» **WHAT THE EXERCISE ASKS**
Every line from the start of the listing below through the line that contains "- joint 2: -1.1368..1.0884" is to be reproduced word for word.

» **EXTRACTED INFORMATION**
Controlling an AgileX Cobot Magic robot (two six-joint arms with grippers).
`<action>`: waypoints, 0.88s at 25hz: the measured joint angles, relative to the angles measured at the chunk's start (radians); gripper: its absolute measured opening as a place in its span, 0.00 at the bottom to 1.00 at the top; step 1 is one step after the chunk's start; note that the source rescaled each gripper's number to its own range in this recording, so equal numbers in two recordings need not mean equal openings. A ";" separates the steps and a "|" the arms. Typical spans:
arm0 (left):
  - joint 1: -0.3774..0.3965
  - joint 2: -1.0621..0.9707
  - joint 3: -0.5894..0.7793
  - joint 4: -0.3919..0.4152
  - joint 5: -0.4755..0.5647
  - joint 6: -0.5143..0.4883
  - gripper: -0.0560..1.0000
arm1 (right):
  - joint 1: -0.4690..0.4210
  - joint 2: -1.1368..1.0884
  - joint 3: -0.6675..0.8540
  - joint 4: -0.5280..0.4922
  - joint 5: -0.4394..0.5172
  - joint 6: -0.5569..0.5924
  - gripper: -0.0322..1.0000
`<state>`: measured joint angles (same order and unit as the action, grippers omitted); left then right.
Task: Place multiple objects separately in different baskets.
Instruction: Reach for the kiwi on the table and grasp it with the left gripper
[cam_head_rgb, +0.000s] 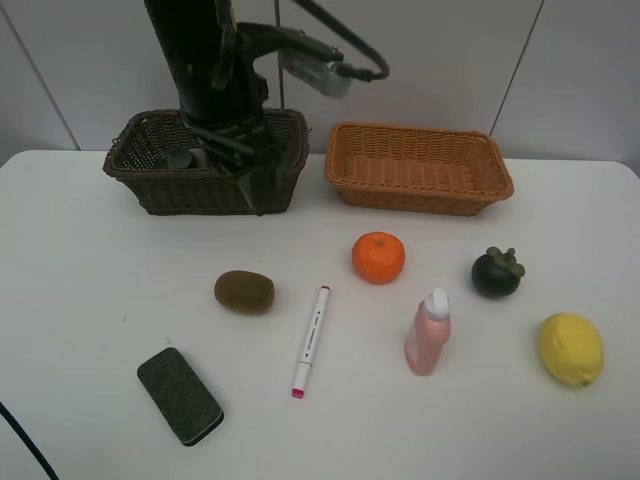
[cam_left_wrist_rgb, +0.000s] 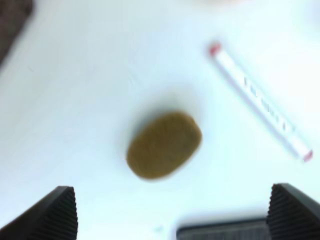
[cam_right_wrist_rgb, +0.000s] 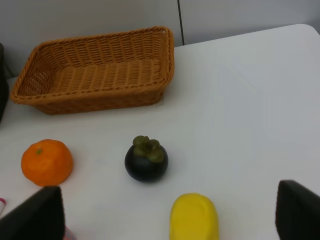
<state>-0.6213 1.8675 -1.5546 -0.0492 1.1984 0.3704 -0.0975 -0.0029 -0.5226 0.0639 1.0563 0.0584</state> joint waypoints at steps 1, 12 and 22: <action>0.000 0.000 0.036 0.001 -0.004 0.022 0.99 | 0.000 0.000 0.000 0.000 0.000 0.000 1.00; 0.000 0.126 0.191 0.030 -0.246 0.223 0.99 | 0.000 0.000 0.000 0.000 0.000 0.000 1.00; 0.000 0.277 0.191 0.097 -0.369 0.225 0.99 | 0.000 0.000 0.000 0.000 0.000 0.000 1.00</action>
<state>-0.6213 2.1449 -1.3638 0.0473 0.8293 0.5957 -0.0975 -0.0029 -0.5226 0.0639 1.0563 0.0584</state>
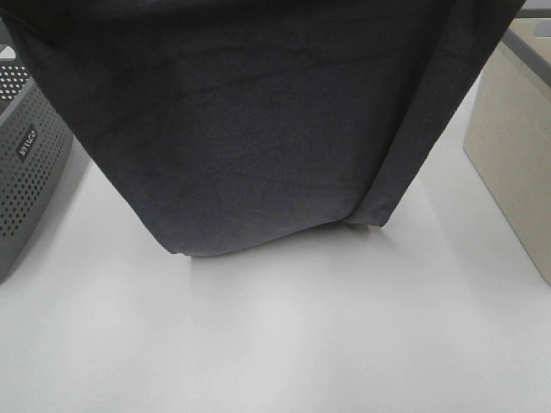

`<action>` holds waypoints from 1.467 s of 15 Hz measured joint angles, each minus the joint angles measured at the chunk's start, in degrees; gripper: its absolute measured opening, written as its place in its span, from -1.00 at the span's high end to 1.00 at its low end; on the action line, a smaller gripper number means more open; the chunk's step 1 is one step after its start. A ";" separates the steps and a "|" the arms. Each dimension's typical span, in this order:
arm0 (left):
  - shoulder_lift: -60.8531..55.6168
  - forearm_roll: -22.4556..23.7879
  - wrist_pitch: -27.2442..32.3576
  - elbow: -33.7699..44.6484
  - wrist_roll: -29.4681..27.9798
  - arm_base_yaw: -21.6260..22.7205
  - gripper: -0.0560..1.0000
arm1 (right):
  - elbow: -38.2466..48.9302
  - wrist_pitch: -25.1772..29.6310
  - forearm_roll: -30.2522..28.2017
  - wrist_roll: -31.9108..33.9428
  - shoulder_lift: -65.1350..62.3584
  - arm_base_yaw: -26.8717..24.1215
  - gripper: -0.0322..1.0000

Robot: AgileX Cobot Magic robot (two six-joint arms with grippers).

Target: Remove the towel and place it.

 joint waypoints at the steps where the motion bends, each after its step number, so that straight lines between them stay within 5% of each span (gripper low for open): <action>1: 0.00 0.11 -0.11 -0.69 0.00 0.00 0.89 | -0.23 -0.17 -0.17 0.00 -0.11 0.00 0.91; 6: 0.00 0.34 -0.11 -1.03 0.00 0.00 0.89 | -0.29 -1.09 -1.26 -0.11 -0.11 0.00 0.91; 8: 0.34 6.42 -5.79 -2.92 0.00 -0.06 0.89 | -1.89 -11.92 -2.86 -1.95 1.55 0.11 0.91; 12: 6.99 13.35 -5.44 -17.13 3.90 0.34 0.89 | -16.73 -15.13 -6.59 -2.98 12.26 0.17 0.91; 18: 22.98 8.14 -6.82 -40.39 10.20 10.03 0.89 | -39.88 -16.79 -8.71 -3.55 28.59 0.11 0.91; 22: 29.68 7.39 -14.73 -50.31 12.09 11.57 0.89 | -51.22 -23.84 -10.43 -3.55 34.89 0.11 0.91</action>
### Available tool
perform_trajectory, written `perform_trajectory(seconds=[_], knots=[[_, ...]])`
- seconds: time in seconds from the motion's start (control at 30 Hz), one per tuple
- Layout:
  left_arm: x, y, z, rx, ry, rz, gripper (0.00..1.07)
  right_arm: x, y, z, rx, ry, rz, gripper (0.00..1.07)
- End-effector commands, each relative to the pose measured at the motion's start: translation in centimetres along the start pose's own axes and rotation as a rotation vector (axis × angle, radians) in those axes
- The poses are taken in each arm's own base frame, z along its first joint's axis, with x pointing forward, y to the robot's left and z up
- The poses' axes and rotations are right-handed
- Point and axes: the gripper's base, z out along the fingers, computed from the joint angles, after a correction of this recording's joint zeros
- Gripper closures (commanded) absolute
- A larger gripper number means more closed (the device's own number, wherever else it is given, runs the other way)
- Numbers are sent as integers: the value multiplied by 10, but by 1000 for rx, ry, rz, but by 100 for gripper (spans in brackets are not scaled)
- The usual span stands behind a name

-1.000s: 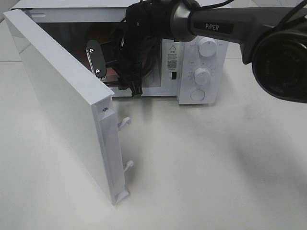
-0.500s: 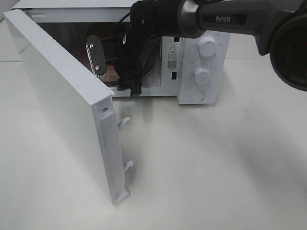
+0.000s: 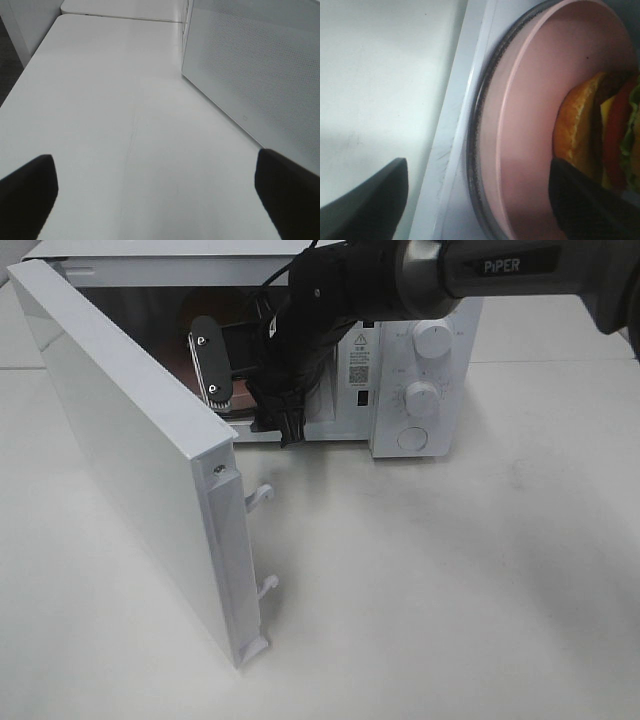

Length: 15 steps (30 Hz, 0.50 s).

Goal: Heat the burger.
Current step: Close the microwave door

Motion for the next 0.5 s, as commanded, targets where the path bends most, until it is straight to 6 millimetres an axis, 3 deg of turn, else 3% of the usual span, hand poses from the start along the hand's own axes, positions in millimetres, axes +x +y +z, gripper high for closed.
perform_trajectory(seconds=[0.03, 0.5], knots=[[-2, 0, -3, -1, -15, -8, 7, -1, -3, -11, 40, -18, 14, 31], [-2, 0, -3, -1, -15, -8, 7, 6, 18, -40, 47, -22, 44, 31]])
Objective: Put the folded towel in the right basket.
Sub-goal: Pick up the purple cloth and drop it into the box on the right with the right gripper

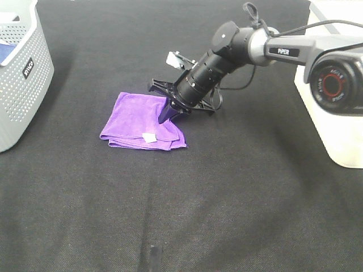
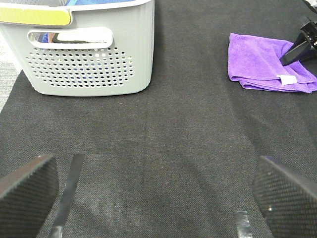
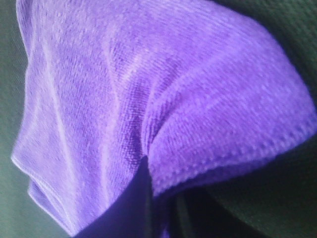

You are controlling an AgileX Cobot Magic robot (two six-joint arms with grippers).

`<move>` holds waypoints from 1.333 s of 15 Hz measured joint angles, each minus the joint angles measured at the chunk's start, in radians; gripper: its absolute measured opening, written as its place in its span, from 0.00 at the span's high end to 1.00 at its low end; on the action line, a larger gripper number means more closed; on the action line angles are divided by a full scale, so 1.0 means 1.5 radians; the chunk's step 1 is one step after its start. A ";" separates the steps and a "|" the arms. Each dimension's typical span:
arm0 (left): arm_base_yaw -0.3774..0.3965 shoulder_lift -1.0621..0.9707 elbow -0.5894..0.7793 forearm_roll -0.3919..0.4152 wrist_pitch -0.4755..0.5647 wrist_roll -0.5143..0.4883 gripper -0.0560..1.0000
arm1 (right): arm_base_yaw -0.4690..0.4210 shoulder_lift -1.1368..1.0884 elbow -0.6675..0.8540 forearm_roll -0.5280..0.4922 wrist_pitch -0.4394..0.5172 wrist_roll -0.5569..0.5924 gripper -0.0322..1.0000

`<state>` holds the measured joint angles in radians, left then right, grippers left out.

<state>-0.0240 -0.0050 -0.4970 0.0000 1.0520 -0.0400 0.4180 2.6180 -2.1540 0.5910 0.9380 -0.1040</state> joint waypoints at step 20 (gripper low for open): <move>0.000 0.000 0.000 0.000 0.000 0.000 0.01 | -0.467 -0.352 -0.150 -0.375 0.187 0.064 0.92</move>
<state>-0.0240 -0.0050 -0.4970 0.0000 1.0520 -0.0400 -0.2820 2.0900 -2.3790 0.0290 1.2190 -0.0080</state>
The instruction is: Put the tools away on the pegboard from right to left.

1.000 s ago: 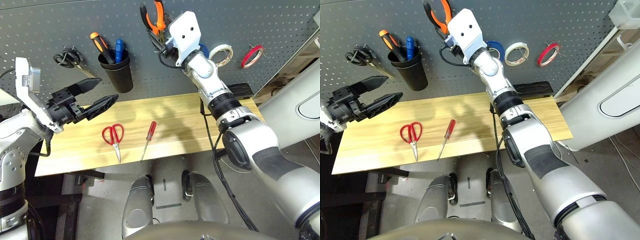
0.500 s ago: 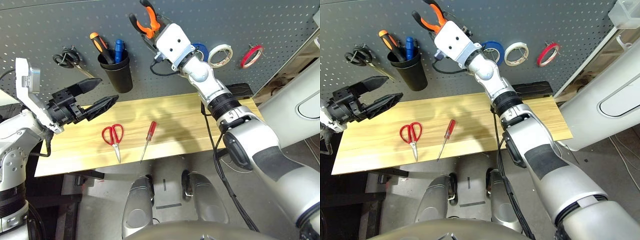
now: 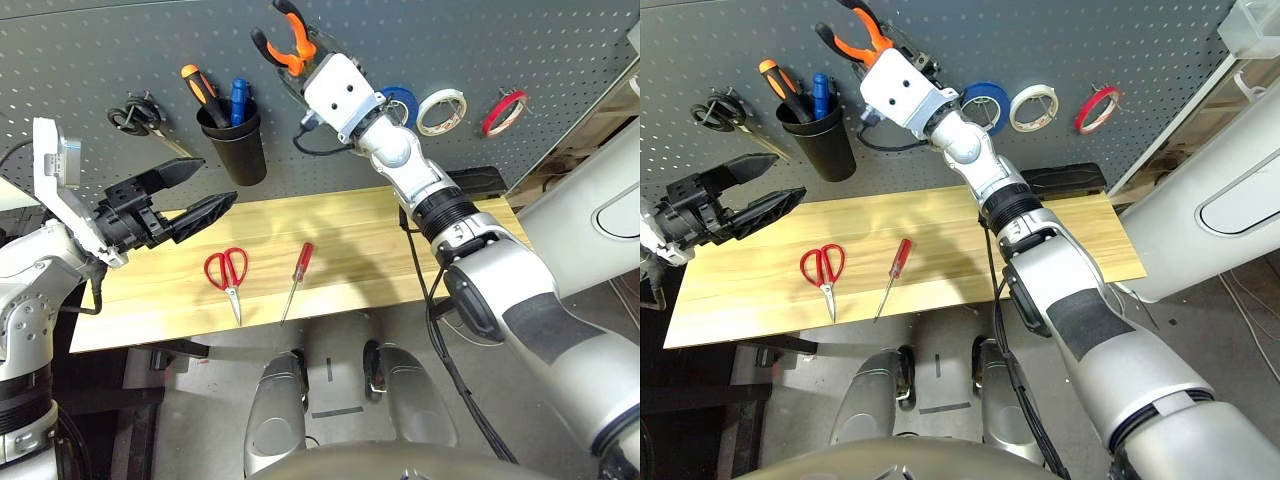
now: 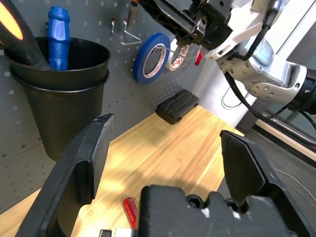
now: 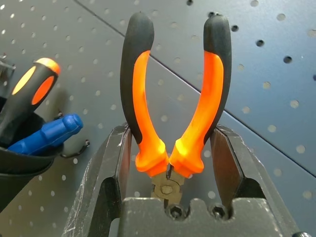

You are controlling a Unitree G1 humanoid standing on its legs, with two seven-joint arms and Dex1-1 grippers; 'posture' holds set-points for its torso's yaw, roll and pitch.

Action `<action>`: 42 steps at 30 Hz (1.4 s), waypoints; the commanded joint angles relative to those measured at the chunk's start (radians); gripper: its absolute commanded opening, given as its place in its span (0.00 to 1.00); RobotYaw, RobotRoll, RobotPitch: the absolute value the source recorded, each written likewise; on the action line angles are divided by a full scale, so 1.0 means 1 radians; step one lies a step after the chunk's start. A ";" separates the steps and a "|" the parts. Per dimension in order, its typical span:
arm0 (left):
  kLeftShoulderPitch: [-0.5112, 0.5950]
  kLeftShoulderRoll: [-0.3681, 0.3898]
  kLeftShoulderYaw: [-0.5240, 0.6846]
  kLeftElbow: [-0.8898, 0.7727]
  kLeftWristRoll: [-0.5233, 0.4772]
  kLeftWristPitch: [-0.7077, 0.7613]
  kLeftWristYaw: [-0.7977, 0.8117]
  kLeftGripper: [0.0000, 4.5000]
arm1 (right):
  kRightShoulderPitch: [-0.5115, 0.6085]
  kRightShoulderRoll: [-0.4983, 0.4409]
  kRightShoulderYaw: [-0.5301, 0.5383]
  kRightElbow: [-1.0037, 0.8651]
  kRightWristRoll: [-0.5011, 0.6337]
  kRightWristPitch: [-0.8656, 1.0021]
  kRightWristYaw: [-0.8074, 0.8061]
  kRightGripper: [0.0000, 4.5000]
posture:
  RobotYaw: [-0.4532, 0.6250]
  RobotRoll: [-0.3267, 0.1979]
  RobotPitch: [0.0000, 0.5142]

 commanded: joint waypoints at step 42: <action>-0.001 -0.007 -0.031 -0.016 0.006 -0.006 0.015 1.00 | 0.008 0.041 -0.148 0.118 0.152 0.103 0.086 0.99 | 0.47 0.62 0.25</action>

» **ANSWER AREA**
Controlling an AgileX Cobot Magic robot (two six-joint arms with grippers).
`<action>`: waypoints, 0.88s at 25hz: the measured joint angles, relative to the angles measured at the chunk's start (radians); gripper: its absolute measured opening as a place in its span, 0.00 at the bottom to 1.00 at the top; step 1 is one step after the chunk's start; note that the source rescaled each gripper's number to its own range in this recording, so equal numbers in two recordings need not mean equal openings. A ";" separates the steps and a "|" the arms. Typical spans:
arm0 (left):
  - joint 1: -0.3774..0.3965
  - joint 2: -1.0621..0.9707
  - joint 3: -0.5894..0.7793
  - joint 4: -0.3919..0.4152
  - joint 5: -0.4755..0.5647
  - joint 6: -0.5143..0.4883
  - gripper: -0.0560..1.0000
arm1 (right):
  - joint 1: -0.4690..0.4210
  - joint 2: -1.1368..1.0884

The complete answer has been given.